Brief:
What you give back must match the data character for character.

--- START ---

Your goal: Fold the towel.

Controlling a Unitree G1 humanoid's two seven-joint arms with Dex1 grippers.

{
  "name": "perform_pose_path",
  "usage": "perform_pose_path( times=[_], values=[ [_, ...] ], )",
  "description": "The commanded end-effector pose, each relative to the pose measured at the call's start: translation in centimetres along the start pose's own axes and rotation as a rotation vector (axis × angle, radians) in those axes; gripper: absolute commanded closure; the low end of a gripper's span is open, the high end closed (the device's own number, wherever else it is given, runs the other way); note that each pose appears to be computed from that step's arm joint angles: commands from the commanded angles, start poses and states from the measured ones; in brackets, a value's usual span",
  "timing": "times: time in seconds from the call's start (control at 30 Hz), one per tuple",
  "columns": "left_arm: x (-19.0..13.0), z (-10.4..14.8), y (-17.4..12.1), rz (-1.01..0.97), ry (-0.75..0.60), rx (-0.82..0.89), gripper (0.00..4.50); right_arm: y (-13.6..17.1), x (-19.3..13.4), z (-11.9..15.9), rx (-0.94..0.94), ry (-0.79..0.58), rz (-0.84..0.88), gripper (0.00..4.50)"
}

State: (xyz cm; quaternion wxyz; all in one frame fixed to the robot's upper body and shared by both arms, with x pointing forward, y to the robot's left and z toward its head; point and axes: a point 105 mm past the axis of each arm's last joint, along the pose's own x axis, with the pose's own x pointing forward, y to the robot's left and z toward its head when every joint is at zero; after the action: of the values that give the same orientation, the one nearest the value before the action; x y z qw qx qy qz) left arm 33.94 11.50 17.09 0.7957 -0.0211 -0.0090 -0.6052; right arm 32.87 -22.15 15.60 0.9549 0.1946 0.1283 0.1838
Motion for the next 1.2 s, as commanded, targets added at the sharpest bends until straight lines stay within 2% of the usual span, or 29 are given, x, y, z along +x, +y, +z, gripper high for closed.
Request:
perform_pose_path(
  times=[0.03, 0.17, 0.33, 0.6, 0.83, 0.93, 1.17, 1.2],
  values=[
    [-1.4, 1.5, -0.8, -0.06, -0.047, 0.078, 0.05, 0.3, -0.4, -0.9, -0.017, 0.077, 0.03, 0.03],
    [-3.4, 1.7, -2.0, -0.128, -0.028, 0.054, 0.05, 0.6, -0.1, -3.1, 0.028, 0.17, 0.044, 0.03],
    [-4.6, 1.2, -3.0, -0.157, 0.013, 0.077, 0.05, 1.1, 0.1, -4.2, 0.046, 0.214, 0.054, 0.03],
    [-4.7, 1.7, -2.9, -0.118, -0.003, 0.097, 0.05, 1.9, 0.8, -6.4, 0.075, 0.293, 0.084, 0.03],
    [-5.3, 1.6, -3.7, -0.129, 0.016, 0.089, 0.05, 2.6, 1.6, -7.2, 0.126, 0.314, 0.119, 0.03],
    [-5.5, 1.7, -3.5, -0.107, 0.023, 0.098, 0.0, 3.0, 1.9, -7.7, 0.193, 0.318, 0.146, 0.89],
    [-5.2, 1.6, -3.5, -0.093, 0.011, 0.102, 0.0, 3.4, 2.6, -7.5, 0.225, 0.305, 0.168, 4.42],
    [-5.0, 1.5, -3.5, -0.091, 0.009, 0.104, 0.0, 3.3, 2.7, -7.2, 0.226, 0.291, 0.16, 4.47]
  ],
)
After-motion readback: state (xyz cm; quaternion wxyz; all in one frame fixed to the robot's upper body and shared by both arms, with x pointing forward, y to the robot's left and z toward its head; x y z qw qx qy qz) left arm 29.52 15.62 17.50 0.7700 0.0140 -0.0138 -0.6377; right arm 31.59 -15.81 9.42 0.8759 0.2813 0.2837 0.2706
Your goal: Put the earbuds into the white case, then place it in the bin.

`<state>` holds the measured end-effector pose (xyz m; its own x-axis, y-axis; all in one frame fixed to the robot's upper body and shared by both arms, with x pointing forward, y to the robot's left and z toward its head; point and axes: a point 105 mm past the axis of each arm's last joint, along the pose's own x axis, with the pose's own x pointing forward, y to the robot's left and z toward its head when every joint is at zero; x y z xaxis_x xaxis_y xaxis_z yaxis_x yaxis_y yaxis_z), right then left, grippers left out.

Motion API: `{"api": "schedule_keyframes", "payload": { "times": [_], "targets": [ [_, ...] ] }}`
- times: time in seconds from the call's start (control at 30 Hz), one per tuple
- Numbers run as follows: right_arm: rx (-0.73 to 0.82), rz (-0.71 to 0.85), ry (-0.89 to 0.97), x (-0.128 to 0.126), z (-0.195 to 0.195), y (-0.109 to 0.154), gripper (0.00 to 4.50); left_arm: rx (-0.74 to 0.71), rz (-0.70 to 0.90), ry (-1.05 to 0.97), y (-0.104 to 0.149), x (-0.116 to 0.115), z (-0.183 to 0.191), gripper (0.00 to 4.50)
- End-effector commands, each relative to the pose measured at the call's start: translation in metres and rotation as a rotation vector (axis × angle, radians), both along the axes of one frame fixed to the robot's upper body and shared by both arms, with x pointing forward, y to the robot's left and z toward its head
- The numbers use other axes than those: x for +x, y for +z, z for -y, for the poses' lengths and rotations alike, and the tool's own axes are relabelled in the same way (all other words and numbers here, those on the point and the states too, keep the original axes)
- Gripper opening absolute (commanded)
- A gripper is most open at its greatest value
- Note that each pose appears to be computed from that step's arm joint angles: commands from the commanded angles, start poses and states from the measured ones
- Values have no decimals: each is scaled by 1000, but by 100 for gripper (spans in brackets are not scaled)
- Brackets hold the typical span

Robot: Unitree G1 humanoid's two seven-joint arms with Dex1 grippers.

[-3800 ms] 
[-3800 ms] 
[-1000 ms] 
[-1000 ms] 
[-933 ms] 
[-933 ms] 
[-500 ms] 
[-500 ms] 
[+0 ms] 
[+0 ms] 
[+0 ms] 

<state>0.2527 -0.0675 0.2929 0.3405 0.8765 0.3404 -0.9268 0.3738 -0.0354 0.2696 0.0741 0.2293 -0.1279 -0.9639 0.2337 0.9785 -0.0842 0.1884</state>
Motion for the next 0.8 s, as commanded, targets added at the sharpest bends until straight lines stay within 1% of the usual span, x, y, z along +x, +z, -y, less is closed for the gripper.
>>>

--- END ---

Solution to the problem:
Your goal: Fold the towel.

Controlling a Unitree G1 humanoid's two seven-joint arms with Dex1 grippers.

{
  "name": "perform_pose_path",
  "usage": "perform_pose_path( times=[_], values=[ [_, ...] ], )",
  "description": "The commanded end-effector pose, each relative to the pose measured at the call's start: translation in centimetres along the start pose's own axes and rotation as a rotation vector (axis × angle, radians) in those axes; gripper: absolute commanded closure; the low end of a gripper's span is open, the high end closed (the device's own number, wherever else it is given, runs the other way); note that each pose appears to be computed from that step's arm joint angles: commands from the commanded angles, start poses and states from the measured ones; in brackets, a value's usual span",
  "timing": "times: time in seconds from the call's start (control at 30 Hz), one per tuple",
  "columns": "left_arm: x (-19.0..13.0), z (-10.4..14.8), y (-17.4..12.1), rz (-1.01..0.97), ry (-0.75..0.60), rx (-0.82..0.89), gripper (0.00..4.50); right_arm: y (-13.6..17.1), x (-19.3..13.4), z (-11.9..15.9), rx (-0.94..0.94), ry (-0.79..0.58), rz (-0.84..0.88), gripper (0.00..4.50)"
}

State: (xyz cm; quaternion wxyz; all in one frame fixed to the robot's upper body and shared by both arms, with x pointing forward, y to the robot's left and z toward its head; point and axes: a point 105 mm past the axis of each arm's last joint, along the pose's own x axis, with the pose's own x pointing forward, y to the robot's left and z toward its head when every joint is at zero; after the action: of the values that give the same orientation, the one nearest the value before the action; x y z qw qx qy qz) left arm 33.94 11.50 17.09 0.7957 -0.0211 -0.0090 -0.6052; right arm 32.87 -22.15 15.60 0.9549 0.1946 0.1283 0.1838
Motion for the next 1.2 s, as commanded, targets added at the sharpest bends until straight lines stay within 2% of the usual span, or 29 are given, x, y, z along +x, +y, +z, gripper high for closed.
Request:
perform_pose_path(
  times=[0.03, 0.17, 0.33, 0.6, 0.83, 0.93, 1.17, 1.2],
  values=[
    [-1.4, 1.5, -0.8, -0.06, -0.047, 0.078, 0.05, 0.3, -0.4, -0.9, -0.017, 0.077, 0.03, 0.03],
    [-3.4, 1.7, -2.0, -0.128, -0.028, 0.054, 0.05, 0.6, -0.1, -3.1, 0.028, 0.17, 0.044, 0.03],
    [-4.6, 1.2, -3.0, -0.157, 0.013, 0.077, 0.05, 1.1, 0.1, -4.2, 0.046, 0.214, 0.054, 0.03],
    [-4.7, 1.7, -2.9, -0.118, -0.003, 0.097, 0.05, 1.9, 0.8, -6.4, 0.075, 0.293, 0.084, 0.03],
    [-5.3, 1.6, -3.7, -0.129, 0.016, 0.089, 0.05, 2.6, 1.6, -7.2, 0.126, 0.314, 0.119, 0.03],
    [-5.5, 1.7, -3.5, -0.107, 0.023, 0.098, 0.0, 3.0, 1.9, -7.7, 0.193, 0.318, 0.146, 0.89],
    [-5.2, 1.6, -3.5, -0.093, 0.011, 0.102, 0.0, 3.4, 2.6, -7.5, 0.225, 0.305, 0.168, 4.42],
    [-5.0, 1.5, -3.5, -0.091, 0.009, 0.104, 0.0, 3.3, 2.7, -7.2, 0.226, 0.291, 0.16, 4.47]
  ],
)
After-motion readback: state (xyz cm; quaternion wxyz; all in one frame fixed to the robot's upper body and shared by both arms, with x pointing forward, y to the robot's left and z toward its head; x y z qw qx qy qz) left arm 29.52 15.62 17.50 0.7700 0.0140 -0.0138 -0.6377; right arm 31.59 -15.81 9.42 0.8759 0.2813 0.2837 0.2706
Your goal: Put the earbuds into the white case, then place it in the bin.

`<state>` holds the measured end-effector pose (xyz m; its own x-axis, y-axis; all in one frame fixed to the robot's upper body and shared by both arms, with x pointing forward, y to the robot's left and z toward its head; point and axes: a point 105 mm past the axis of each arm's last joint, along the pose's own x axis, with the pose's own x pointing forward, y to the robot's left and z toward its head when every joint is at zero; x y z xaxis_x xaxis_y xaxis_z yaxis_x yaxis_y yaxis_z), right then left, grippers left out.

Motion API: `{"api": "schedule_keyframes", "payload": { "times": [_], "targets": [ [_, ...] ] }}`
- times: time in seconds from the call's start (control at 30 Hz), one per tuple
- Numbers run as follows: right_arm: rx (-0.73 to 0.82), rz (-0.71 to 0.85), ry (-0.89 to 0.97), x (-0.128 to 0.126), z (-0.195 to 0.195), y (-0.109 to 0.154), gripper (0.00 to 4.50); left_arm: rx (-0.74 to 0.71), rz (-0.70 to 0.90), ry (-1.05 to 0.97), y (-0.104 to 0.149), x (-0.116 to 0.115), z (-0.183 to 0.191), gripper (0.00 to 4.50)
- End-effector commands, each relative to the pose measured at the call's start: translation in metres and rotation as a rotation vector (axis × angle, radians), both along the axes of one frame fixed to the robot's upper body and shared by both arms, with x pointing forward, y to the robot's left and z toward its head
- The numbers use other axes than those: x for +x, y for +z, z for -y, for the poses' lengths and rotations alike, and the tool's own axes are relabelled in the same way (all other words and numbers here, those on the point and the states too, keep the original axes)
- Gripper opening absolute (commanded)
- A gripper is most open at its greatest value
- Note that each pose appears to be computed from that step's arm joint angles: commands from the commanded angles, start poses and states from the measured ones
- Values have no decimals: each is scaled by 1000, but by 100 for gripper (spans in brackets are not scaled)
- Brackets hold the typical span

Robot: Unitree G1 humanoid's two seven-joint arms with Dex1 grippers.

[-3800 ms] 
[-3800 ms] 
[-1000 ms] 
[-1000 ms] 
[-933 ms] 
[-933 ms] 
[-500 ms] 
[-500 ms] 
[+0 ms] 
[+0 ms] 
[+0 ms] 

<state>0.2527 -0.0675 0.2929 0.3405 0.8765 0.3404 -0.9268 0.3738 -0.0354 0.2696 0.0741 0.2293 -0.1279 -0.9639 0.2337 0.9785 -0.0842 0.1884</state>
Motion for the next 0.8 s, as commanded, targets added at the sharpest bends until straight lines stay within 1% of the usual span, x, y, z along +x, +z, -y, less is closed for the gripper.
>>>

This response is now finished.